Biking and transit are absolutely better for climate change than using a private EV, so I am not promoting driving over those other modes. I do, however, think it’s important to understand and be honest about why people like cars (and it’s not just “marketing”) if we have any hope of dethroning them from the top of the transportation pile.
just because Trimet sucks doesn’t mean transit sucks
If TriMet sucks, it means transit in Portland sucks.
But either way, most places that have buses also have bus stops, and those suck up a lot of time, delaying everyone in the vehicle. It’s inherent in the current model.
Thanks for the detailed response! I think taking this one or two steps further you could say “I choose an 18-mile bike commute partly because it lowers emissions, but also because it makes me happier, healthier, and more engaged in my community. Those of us that choose to ride a bike deserve to have safe, efficient routes to get where we need to go. Most everyone cam agree that congestion has gotten worse.

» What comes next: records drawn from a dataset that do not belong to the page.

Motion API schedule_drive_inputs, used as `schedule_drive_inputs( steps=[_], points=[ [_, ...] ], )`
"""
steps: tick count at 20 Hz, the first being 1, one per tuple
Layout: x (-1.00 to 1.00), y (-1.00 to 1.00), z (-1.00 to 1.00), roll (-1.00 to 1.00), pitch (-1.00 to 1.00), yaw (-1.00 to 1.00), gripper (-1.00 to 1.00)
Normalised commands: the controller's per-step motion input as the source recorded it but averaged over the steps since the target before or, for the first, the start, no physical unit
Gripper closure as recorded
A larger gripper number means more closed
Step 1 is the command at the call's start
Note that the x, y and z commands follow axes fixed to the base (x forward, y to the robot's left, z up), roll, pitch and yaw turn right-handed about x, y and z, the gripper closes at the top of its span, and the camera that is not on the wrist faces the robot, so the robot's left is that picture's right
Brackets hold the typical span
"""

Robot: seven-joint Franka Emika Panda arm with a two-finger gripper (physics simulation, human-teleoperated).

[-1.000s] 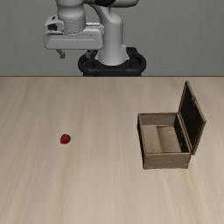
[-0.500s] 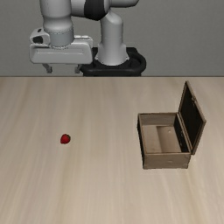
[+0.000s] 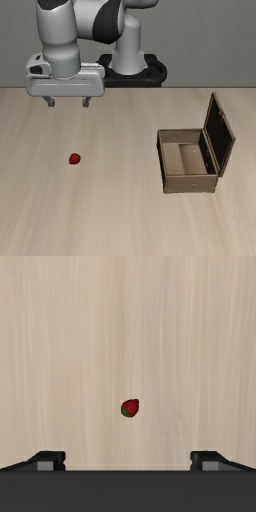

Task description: Pick up the strawberry and place it in the box

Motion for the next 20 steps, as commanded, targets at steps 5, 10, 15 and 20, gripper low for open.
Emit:
schedule_drive_inputs(
  steps=[5, 10, 15, 20],
  points=[
    [0.00, 0.00, -1.00, 0.00, 0.00, 0.00, -1.00],
    [0.00, 0.00, -1.00, 0.00, 0.00, 0.00, -1.00],
    [0.00, 0.00, -1.00, 0.00, 0.00, 0.00, -1.00],
    [-0.20, 0.00, -0.80, 0.00, 0.00, 0.00, -1.00]
  ],
)
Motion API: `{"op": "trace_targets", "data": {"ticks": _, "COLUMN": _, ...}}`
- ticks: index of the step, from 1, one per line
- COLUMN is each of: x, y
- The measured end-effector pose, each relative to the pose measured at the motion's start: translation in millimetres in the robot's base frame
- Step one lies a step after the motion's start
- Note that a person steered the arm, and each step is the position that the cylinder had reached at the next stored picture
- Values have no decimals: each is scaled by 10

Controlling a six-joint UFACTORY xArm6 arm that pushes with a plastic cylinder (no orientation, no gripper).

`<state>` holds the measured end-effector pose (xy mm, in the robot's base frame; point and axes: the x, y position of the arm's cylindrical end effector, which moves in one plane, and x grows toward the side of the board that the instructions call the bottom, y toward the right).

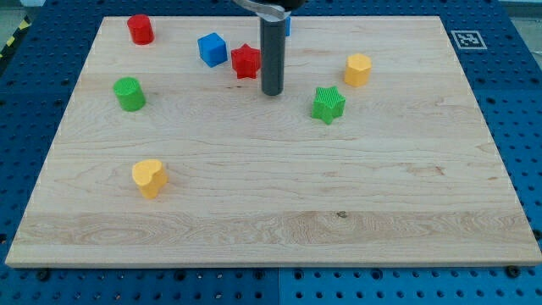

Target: Push the red star to the bottom of the triangle

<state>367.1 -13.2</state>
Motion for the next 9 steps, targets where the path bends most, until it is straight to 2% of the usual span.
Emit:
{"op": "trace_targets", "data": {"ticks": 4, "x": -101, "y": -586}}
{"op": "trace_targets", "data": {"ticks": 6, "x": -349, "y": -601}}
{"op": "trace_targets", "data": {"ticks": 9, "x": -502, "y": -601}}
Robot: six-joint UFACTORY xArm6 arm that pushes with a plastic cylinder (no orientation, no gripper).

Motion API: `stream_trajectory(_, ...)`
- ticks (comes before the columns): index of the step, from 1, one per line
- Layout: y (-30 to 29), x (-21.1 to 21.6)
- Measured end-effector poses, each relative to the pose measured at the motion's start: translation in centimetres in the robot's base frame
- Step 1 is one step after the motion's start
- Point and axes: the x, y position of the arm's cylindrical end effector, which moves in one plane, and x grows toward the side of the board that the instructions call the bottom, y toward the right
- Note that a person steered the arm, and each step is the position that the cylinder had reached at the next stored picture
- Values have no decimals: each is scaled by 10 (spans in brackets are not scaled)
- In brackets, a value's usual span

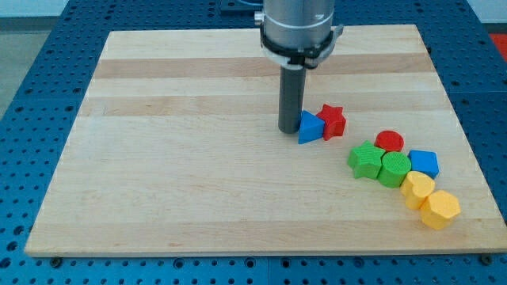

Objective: Place the red star above the blue triangle

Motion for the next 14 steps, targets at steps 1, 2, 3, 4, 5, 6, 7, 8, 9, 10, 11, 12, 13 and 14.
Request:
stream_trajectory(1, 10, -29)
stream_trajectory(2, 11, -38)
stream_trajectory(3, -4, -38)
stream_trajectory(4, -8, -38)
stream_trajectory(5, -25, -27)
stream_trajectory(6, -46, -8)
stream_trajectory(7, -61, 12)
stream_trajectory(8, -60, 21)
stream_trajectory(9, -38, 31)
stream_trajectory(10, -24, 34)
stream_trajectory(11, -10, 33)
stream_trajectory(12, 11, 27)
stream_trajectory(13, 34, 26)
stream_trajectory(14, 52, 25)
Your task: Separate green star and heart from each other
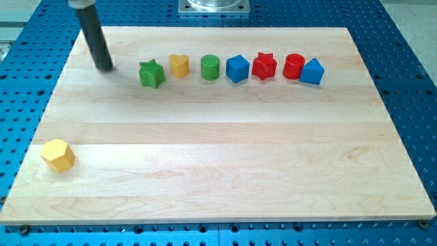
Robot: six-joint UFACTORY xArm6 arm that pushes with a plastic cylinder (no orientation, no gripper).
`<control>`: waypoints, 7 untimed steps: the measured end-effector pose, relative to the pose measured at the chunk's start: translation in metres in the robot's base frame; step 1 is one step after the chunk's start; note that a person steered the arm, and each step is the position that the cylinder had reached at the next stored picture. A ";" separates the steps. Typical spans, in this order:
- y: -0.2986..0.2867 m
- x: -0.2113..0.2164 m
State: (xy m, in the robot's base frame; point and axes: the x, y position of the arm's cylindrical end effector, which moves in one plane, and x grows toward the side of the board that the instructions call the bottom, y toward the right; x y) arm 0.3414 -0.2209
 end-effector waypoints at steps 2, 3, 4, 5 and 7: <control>0.070 0.050; 0.124 0.050; 0.132 0.038; 0.119 0.015; 0.077 0.067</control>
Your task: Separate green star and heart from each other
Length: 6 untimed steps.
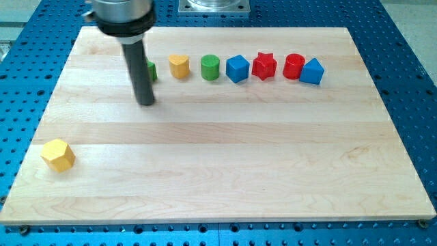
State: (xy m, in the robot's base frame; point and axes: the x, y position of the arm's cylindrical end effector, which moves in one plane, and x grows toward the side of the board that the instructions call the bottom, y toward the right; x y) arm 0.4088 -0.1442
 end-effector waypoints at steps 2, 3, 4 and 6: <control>-0.005 -0.055; -0.006 -0.059; -0.015 -0.012; -0.003 0.191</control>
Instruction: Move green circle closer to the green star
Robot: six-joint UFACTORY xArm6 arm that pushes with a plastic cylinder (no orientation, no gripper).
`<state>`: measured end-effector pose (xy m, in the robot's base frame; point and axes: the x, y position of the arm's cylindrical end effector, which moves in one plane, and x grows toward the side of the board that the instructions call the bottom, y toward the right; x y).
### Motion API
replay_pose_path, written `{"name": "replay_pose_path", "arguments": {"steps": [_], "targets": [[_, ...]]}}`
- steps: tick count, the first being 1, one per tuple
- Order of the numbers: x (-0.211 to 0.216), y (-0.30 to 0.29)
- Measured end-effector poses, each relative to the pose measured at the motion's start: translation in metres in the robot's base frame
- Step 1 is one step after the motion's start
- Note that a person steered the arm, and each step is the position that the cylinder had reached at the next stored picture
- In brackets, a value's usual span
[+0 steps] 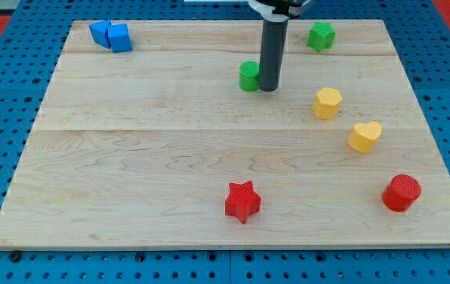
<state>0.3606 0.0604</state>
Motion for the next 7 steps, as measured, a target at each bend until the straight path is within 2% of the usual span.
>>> {"name": "replay_pose_path", "arguments": {"steps": [1,2,3,4,5,6,7], "targets": [[0.013,-0.018],[-0.013,-0.036],[-0.047,0.006],[-0.063,0.032],[-0.034,0.002],[-0.028,-0.044],[-0.059,-0.041]]}}
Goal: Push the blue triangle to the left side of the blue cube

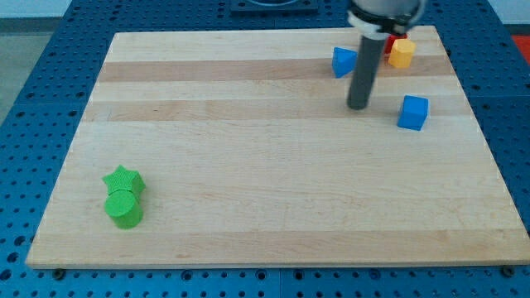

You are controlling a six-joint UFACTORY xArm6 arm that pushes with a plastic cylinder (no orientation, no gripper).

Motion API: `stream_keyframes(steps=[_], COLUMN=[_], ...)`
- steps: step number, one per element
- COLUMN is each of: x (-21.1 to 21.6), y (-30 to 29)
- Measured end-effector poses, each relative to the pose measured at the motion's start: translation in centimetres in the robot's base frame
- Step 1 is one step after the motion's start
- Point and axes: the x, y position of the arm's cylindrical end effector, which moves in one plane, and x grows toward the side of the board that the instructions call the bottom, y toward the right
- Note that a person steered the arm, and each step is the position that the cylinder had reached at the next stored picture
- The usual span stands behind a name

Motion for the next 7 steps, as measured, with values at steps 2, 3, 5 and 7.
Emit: stream_keyframes(steps=[2,3,5,7], x=[-7.5,-11.4,-12.1,-9.5], y=[-5.6,-5.1,-1.5,-0.9])
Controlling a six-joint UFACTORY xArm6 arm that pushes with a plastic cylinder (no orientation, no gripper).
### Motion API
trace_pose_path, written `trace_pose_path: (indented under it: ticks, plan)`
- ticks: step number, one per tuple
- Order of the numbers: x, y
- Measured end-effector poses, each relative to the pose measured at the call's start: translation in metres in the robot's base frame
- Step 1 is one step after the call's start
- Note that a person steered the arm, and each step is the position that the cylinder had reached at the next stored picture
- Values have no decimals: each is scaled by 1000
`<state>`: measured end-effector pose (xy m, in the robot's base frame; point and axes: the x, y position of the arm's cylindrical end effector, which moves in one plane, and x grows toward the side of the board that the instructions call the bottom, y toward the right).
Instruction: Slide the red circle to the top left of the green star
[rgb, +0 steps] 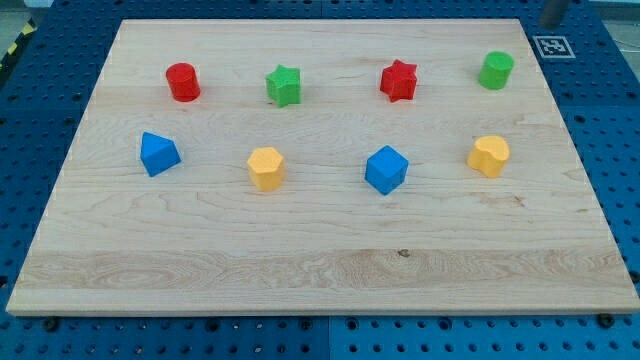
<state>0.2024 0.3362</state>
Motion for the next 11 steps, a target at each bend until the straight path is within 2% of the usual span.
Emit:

We can’t build our way out of congestion, but what we CAN do is make our streets safer and create better routes for those of us who choose to opt out.”
Too many people view cycling as a sacrifice that some die hards make in the name of the environment. When this is how people see cycling, it’s easy for them to make a judgment call that the “sacrifice” isnt worth it. In reality most of us that choose to ride bikes do so because we love it for so many other reasons. While the greater good arguments are valid, I think it’s also valid to argue “because I WANT to!”
COTW. This is a great exchange with Lois, who consistently posts high quality comments.
I think a compelling argument for safer bike routes is that the things that make streets better for biking also make them better for a lot of other things (safer for kids, adults, and pets moving on foot; fosters more social interaction with neighbors, etc.).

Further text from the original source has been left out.